Despite being one common camera motion in hand-held video capturings, rotational motion is notoriously difficult to model in SfM or SLAM systems, as no 3D points can be triangulated under such a motion (Svoboda et al., 1998; Szeliski and Shum, 1997; Pirchheim et al., 2013). In the literature, numerous approaches have been proposed to deal with this problem, for example, through rotation averaging (Hartley et al., 2013; Bustos et al., 2019).

In Figure 6, we show the NVS results of a sequence from the RealEstate10K dataset, where the camera motion is dominated by a rotation. In this case, COLMAP produces incorrect camera poses with extreme outliers, leading to a failure for training baseline NeRF. After manually correcting two extreme outlier poses by assigning to their closest ones, we then re-train the NeRF model, shown as the last row in Figure 6. Even with such manually corrected poses, the baseline NeRF still produces blurry synthesis results and fails to model the geometry correctly. In comparison, our joint optimisation model recovers much more accurate geometry and consequently higher quality view synthesis results.

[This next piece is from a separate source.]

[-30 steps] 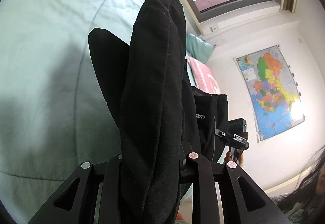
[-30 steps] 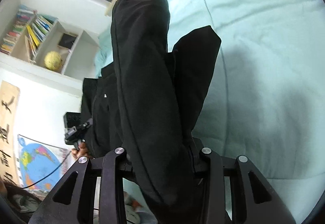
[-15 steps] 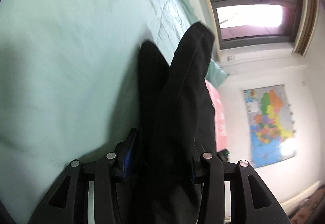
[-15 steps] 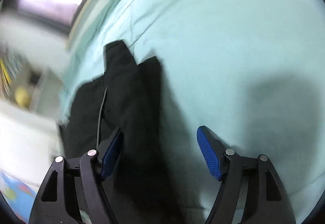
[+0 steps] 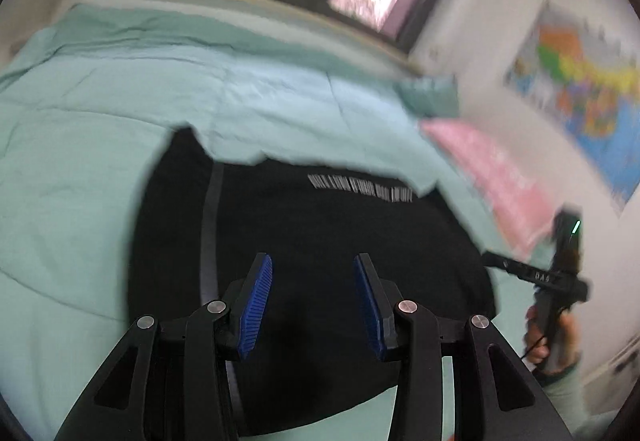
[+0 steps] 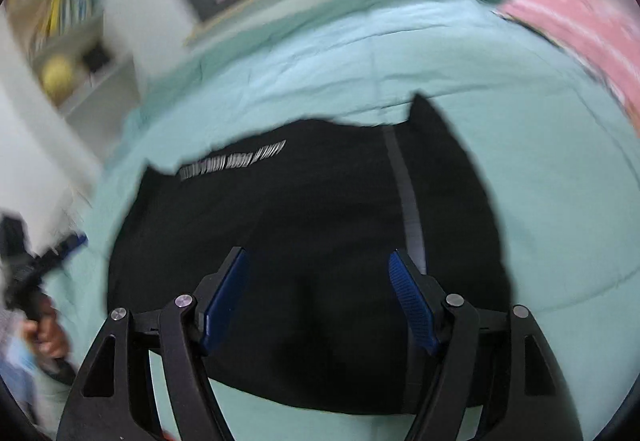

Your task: Fold large clothes

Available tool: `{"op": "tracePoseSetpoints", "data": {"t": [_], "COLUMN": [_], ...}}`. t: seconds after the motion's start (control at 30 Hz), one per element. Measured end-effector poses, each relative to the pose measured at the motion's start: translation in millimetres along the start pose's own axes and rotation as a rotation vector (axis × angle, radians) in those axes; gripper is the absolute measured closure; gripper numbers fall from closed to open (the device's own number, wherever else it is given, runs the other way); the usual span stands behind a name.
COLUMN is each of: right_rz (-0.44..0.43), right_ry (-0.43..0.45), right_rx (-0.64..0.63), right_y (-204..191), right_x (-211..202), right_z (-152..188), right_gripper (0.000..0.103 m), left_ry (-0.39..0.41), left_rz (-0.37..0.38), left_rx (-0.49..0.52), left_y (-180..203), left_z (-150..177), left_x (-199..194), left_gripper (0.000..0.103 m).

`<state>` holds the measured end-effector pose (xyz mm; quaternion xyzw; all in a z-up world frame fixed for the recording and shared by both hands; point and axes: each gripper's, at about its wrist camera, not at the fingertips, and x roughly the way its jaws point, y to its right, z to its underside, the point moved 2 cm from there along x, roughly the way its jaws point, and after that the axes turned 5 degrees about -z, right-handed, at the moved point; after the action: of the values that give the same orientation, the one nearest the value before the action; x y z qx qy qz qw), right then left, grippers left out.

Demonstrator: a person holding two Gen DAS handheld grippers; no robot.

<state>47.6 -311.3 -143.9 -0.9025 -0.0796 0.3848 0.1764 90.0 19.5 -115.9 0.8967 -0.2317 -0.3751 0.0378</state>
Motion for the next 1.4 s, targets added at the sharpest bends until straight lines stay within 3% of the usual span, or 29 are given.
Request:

Apart from picking video sequence from the public datasets, we also show results on the sequence recorded by ourselves (Figure 7), where the camera motion is almost purely rotational. This is akin to shooting a panorama image, where the frames can simply be stitched together by homography transformations (Svoboda et al., 1998; Szeliski and Shum, 1997; Pirchheim et al., 2013). In this case, COLMAP fails to estimate the camera parameters, and thus, no results can be produced by the baseline NeRF. Our joint optimisation pipeline, in contrast, still produces reasonable camera estimation and novel view synthesis results. Note that the geometry in this case is poorly reconstructed, as shown in the rendered depth map, since no disparity information is available with such purely rotational camera motions.

Figure 7. Camera motion analysis - pure rotation. Top: input images. Bottom: optimised camera poses, rendered novel view and rendered depth map. Our model is able to render high-quality novel views, even though the depth map is incorrect, which is expected since no geometry information is captured in a rotation sequence.
Traversal Motion

Traversal Motion refers to the motion pattern where the camera moves along a horizontal trajectory. We show two examples from Tanks&Temples, and RealEstate10K in Figures 9 and 8, where the camera roughly follows a traversal pattern. Our approach produces reasonable camera parameter estimations and synthesis results on both sequences, whereas COLMAP fails on the second scene due to close to critical plane (Luong and Faugeras, 1994; Torr et al., 1998).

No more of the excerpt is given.